One nurse told her she had a low pain threshhold, but that was not true, the pensioner said.
Widowed at age 32, she was a "real battler" who worked numerous jobs to support herself and Andrew.
"I'm strong ... but in hospital you're vulnerable, you just don't know what to do."
Physio was "terrible", she said.
The worst moment was being told while lying down to roll on to her injured leg.
Coombes, who suffered a stroke nine years ago but has recovered enough to walk, hit rock bottom when she was told one evening to walk to the dining room. She instead called Andrew, who travelled to the hospital and demanded his mother be given a scan.
He was told more urgent cases took priority, but staff relented after he said he would pay for a scan at a private hospital.
The scan showed Coombes had broken her femur in two places and, following surgery, she spent another month in hospital.
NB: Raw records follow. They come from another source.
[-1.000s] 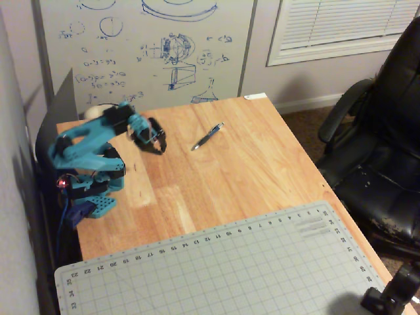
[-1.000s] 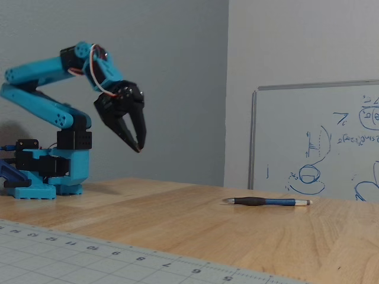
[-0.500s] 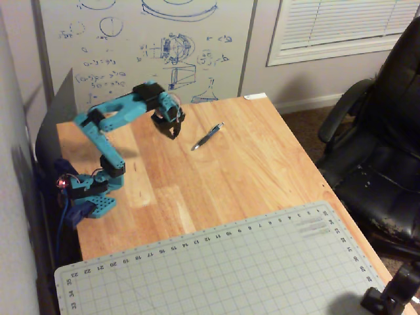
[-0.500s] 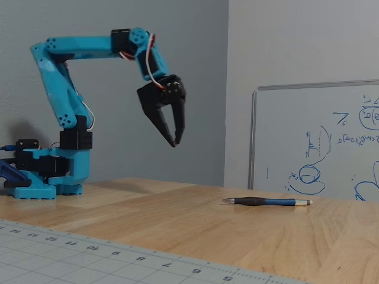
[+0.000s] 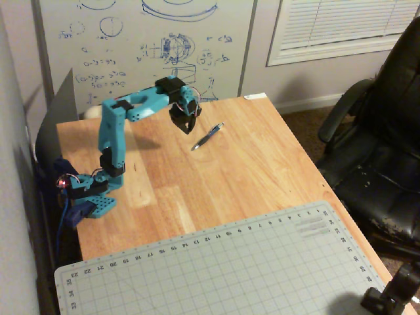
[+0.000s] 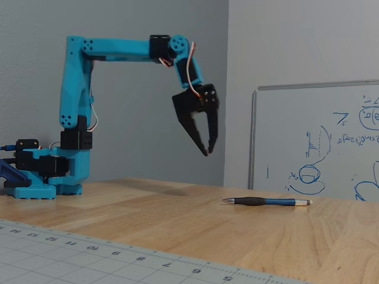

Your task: Touch the pen.

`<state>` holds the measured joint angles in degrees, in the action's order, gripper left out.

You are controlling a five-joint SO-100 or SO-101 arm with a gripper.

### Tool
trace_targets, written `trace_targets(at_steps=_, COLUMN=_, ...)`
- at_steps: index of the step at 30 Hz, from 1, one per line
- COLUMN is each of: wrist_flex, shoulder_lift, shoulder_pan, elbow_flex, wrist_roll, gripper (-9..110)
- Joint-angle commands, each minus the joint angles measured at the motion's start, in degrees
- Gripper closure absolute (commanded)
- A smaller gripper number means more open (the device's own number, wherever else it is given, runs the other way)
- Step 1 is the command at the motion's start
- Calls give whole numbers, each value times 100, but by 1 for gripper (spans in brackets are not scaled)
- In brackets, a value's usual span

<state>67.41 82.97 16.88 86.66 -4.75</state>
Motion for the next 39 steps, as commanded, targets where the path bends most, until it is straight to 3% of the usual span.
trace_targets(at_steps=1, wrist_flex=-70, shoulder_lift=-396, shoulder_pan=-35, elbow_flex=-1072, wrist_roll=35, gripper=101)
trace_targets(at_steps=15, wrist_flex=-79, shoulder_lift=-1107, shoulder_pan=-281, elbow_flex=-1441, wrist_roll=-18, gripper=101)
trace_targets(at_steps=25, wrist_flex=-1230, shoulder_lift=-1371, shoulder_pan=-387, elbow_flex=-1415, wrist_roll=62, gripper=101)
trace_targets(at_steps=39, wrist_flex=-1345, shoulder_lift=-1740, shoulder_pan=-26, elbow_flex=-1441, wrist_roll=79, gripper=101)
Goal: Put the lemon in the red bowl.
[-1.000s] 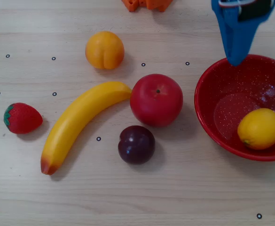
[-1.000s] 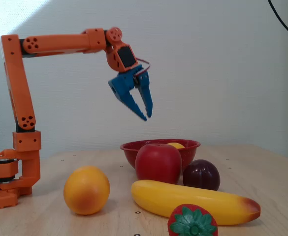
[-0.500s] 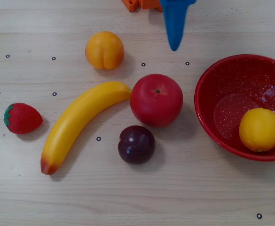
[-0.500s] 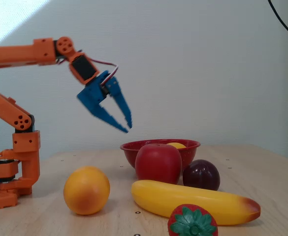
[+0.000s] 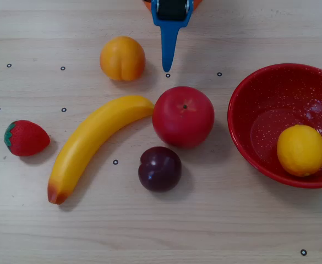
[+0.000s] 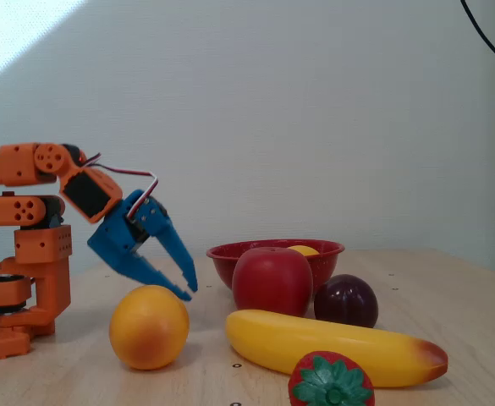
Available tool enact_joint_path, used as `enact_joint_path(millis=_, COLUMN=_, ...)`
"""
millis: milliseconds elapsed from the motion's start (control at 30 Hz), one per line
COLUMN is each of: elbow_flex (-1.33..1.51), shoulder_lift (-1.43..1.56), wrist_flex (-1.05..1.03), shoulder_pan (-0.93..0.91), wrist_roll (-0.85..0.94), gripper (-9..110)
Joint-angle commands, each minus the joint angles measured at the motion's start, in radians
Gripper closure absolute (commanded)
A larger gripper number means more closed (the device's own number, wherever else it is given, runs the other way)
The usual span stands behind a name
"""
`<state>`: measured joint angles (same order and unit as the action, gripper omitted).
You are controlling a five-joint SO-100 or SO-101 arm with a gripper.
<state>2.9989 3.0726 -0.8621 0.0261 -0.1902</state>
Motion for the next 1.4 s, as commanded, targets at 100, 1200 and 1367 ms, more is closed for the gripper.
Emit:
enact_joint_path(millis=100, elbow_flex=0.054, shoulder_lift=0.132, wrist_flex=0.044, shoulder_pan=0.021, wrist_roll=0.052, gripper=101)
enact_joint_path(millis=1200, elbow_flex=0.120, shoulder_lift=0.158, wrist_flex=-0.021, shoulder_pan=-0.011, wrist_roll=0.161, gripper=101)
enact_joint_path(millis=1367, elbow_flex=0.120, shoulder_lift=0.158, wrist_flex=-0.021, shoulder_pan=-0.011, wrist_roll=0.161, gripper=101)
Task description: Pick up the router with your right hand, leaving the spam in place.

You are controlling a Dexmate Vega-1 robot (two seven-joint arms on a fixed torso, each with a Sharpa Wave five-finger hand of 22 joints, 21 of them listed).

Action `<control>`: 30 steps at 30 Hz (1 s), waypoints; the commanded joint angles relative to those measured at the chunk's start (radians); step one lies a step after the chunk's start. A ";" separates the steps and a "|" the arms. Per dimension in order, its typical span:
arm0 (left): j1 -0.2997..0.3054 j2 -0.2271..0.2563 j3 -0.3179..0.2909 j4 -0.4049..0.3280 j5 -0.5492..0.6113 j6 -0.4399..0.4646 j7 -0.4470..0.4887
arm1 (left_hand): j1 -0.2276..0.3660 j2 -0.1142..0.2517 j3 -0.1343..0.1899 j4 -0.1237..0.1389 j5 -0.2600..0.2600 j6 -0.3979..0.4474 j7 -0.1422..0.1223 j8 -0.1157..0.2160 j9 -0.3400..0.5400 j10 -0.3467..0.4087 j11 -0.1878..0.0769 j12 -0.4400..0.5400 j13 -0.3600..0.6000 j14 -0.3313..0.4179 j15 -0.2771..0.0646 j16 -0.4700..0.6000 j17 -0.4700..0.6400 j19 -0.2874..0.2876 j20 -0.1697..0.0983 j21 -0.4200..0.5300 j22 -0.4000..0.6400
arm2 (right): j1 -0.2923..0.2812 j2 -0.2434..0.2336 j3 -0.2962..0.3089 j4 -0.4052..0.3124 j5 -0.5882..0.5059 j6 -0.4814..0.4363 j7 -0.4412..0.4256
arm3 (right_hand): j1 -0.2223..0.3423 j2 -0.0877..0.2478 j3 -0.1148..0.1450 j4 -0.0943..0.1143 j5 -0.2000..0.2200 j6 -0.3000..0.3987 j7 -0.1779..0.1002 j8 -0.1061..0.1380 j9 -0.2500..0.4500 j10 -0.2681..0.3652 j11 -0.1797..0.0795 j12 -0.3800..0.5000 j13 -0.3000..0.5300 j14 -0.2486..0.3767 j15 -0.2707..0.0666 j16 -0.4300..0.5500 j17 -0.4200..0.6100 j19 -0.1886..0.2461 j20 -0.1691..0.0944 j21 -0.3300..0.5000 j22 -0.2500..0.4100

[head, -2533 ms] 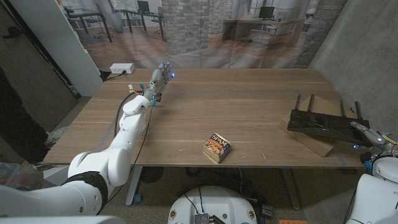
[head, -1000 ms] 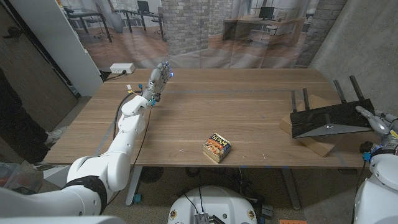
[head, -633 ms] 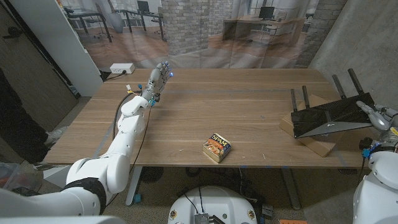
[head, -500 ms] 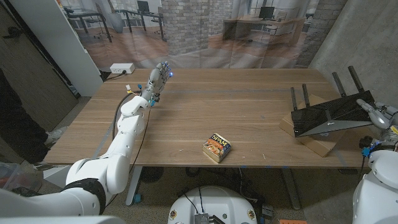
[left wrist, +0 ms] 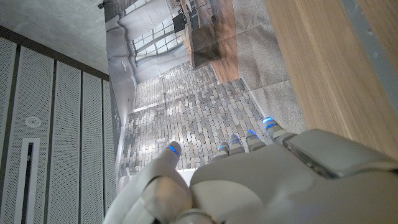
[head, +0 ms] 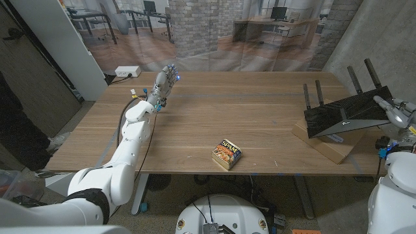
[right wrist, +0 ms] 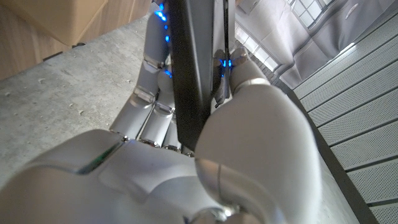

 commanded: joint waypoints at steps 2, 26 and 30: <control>0.005 0.004 0.004 -0.009 -0.011 -0.002 0.002 | -0.004 0.060 -0.004 0.000 0.006 0.000 0.003 0.002 0.006 -0.003 0.008 0.003 0.003 -0.097 0.006 0.001 0.005 0.006 0.002 -0.002 0.005 | 0.011 -0.015 -0.010 0.005 0.015 0.062 -0.002 | 0.263 0.266 -0.001 0.006 0.007 0.017 0.013 0.000 0.005 0.005 0.003 0.008 0.006 0.000 -0.080 -0.001 0.003 -0.019 -0.037 0.015 0.000; 0.029 0.021 0.010 -0.054 -0.032 0.009 0.000 | -0.004 0.061 -0.004 0.000 0.006 0.000 0.003 0.002 0.006 -0.003 0.006 0.003 0.003 -0.097 0.006 0.001 0.005 0.007 0.001 -0.006 0.005 | 0.033 -0.025 -0.038 0.020 0.027 0.177 -0.013 | 0.262 0.266 -0.005 0.010 0.008 0.021 0.010 -0.008 0.017 0.001 0.004 0.010 0.015 -0.002 -0.080 -0.001 0.003 -0.032 -0.036 0.043 -0.012; 0.031 0.028 0.009 -0.056 -0.039 0.011 -0.010 | -0.004 0.061 -0.005 0.000 0.006 0.000 0.004 0.002 0.006 -0.003 0.008 0.003 0.003 -0.096 0.006 0.001 0.005 0.008 0.001 -0.007 0.005 | 0.032 -0.015 -0.046 0.018 0.025 0.202 -0.025 | 0.261 0.267 -0.005 0.011 0.008 0.021 0.009 -0.009 0.019 0.003 0.001 0.010 0.015 -0.002 -0.080 -0.002 0.003 -0.035 -0.036 0.048 -0.015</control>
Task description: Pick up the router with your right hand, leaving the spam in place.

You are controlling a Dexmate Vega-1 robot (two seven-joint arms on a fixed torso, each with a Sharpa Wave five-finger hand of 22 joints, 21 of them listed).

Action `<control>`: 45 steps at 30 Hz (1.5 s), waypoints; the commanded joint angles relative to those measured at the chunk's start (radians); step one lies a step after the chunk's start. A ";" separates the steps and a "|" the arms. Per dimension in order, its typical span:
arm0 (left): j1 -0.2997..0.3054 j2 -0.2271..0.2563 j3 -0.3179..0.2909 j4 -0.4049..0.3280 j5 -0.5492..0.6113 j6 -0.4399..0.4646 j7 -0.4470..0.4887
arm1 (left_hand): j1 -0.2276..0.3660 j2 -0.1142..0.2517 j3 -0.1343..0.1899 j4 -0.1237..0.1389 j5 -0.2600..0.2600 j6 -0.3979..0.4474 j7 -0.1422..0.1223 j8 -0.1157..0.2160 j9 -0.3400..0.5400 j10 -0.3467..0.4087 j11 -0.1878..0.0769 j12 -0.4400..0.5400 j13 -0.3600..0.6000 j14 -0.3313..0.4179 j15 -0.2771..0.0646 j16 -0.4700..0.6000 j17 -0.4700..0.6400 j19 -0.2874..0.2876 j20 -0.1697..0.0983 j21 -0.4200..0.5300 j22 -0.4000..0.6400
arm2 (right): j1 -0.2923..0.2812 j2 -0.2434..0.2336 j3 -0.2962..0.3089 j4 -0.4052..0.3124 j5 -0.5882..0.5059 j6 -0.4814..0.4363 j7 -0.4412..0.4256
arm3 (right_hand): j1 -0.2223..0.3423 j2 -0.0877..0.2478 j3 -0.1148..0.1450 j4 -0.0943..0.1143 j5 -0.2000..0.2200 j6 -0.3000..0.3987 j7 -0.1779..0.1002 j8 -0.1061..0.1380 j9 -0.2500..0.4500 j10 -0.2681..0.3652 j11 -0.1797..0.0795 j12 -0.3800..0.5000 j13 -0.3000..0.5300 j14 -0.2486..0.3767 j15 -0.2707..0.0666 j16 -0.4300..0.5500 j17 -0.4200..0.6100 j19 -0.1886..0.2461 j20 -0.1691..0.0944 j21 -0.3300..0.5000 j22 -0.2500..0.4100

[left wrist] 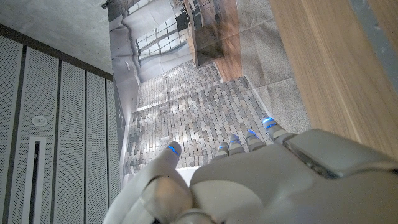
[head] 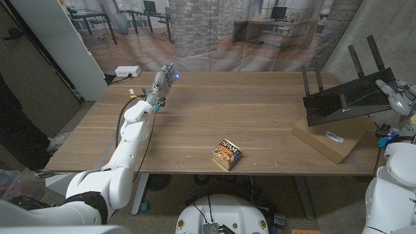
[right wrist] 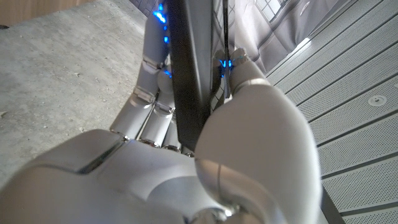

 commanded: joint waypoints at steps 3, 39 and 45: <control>0.007 0.019 -0.001 -0.011 -0.019 0.003 -0.021 | -0.004 0.061 -0.005 0.000 0.007 0.000 0.003 0.002 0.006 -0.003 0.007 0.003 0.003 -0.097 0.006 0.001 0.005 0.008 0.001 -0.003 0.005 | 0.001 0.015 -0.028 -0.008 -0.006 0.075 -0.021 | 0.259 0.268 -0.002 0.007 0.008 0.016 0.002 -0.001 0.008 0.002 0.001 0.005 0.005 -0.002 -0.080 -0.003 0.003 -0.027 -0.047 0.016 -0.002; -0.087 0.074 -0.040 0.137 -0.022 -0.037 -0.184 | -0.004 0.061 -0.005 0.000 0.007 0.002 0.003 0.002 0.005 -0.001 0.007 0.003 0.003 -0.095 0.006 0.001 0.005 0.012 0.001 -0.008 0.005 | -0.037 0.113 -0.136 -0.060 -0.139 0.208 -0.117 | 0.257 0.268 -0.005 0.011 0.009 0.022 -0.006 -0.013 0.017 -0.002 -0.002 0.004 0.014 -0.010 -0.080 -0.005 0.003 -0.051 -0.046 0.050 -0.020; -0.112 0.083 -0.055 0.194 -0.011 -0.053 -0.219 | -0.004 0.061 -0.006 0.000 0.007 0.002 0.004 0.002 0.005 -0.001 0.007 0.003 0.003 -0.096 0.006 0.001 0.005 0.012 0.001 -0.009 0.005 | -0.053 0.135 -0.167 -0.081 -0.184 0.201 -0.126 | 0.256 0.268 -0.006 0.012 0.010 0.022 -0.005 -0.016 0.019 -0.002 -0.002 0.003 0.014 -0.011 -0.080 -0.006 0.003 -0.056 -0.046 0.058 -0.023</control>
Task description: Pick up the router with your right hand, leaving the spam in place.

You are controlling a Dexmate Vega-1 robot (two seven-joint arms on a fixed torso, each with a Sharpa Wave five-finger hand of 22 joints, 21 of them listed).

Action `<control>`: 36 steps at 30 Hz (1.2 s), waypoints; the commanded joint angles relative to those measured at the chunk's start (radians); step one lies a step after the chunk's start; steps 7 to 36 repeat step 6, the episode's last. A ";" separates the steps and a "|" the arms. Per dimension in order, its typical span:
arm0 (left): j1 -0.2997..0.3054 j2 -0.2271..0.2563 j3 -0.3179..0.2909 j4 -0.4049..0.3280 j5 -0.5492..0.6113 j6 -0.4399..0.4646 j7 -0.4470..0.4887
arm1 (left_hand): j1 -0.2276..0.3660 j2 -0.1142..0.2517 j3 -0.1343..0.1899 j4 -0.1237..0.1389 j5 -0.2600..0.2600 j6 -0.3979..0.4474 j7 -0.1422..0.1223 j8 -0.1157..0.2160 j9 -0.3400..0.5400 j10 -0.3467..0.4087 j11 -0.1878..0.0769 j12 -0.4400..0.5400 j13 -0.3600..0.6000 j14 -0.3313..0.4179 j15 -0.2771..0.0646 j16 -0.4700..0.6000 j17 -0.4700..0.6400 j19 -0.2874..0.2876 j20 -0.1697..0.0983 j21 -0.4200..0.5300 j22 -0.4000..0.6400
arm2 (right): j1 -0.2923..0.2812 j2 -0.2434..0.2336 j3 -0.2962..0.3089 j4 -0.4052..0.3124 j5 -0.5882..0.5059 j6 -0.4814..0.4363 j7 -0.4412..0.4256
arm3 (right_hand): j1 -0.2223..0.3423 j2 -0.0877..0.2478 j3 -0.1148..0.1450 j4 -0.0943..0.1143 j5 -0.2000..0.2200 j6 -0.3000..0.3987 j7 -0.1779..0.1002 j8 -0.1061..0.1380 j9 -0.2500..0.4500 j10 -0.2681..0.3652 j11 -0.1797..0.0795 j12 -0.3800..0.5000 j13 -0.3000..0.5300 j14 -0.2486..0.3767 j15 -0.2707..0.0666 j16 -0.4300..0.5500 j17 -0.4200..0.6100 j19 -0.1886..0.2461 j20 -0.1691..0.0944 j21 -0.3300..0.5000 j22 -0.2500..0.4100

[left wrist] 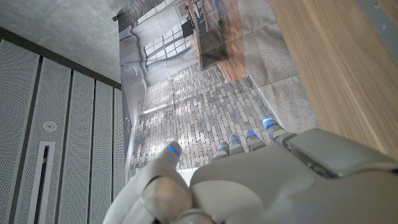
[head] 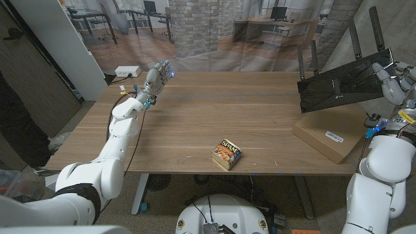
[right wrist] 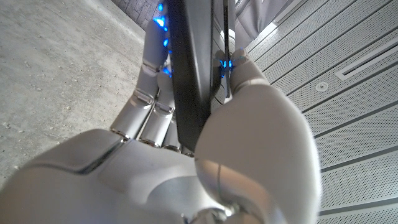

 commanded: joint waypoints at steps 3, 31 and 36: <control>-0.042 0.017 -0.032 0.093 0.023 -0.018 -0.069 | -0.004 0.061 -0.003 0.003 0.008 0.002 0.004 0.002 0.005 -0.001 0.008 0.003 0.003 -0.096 0.005 0.001 0.005 0.003 0.000 -0.003 0.005 | -0.025 0.042 -0.063 -0.036 -0.082 -0.002 -0.018 | 0.256 0.268 0.002 0.004 0.005 0.008 -0.003 -0.002 0.003 0.002 -0.001 0.000 0.002 -0.012 -0.080 -0.001 0.003 -0.009 -0.048 0.014 -0.001; -0.048 0.016 -0.041 0.114 0.033 -0.018 -0.069 | -0.005 0.061 -0.003 0.003 0.008 0.001 0.004 0.002 0.005 -0.002 0.007 0.003 0.003 -0.097 0.005 0.001 0.005 0.003 0.000 -0.004 0.005 | -0.015 0.035 -0.071 -0.042 -0.098 -0.016 -0.013 | 0.256 0.267 0.002 0.004 0.005 0.008 -0.004 -0.003 0.004 0.001 -0.001 0.001 0.004 -0.012 -0.080 -0.001 0.003 -0.011 -0.048 0.018 -0.003; -0.048 0.016 -0.041 0.114 0.033 -0.018 -0.069 | -0.005 0.061 -0.003 0.003 0.008 0.001 0.004 0.002 0.005 -0.002 0.007 0.003 0.003 -0.097 0.005 0.001 0.005 0.003 0.000 -0.004 0.005 | -0.015 0.035 -0.071 -0.042 -0.098 -0.016 -0.013 | 0.256 0.267 0.002 0.004 0.005 0.008 -0.004 -0.003 0.004 0.001 -0.001 0.001 0.004 -0.012 -0.080 -0.001 0.003 -0.011 -0.048 0.018 -0.003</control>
Andrew Coombes said he was not happy with the actions of an "inexperienced" physiotherapist who was "on a mission to get [Mum] to walk, rather than being in tune with the fact something else could be wrong".
Because of her treatment his mother spent much longer in hospital than she should have, at enormous cost to taxpayers.
Coombes said she wanted no one else to suffer like she had.
"This could happen to anybody's mother and they might not have the support that I had."
Board spokeswoman Mary Anne Gill said the hospital was investigating.
"We will certainly follow it through. We are thinking of Mrs Coombes and she will be involved in the process."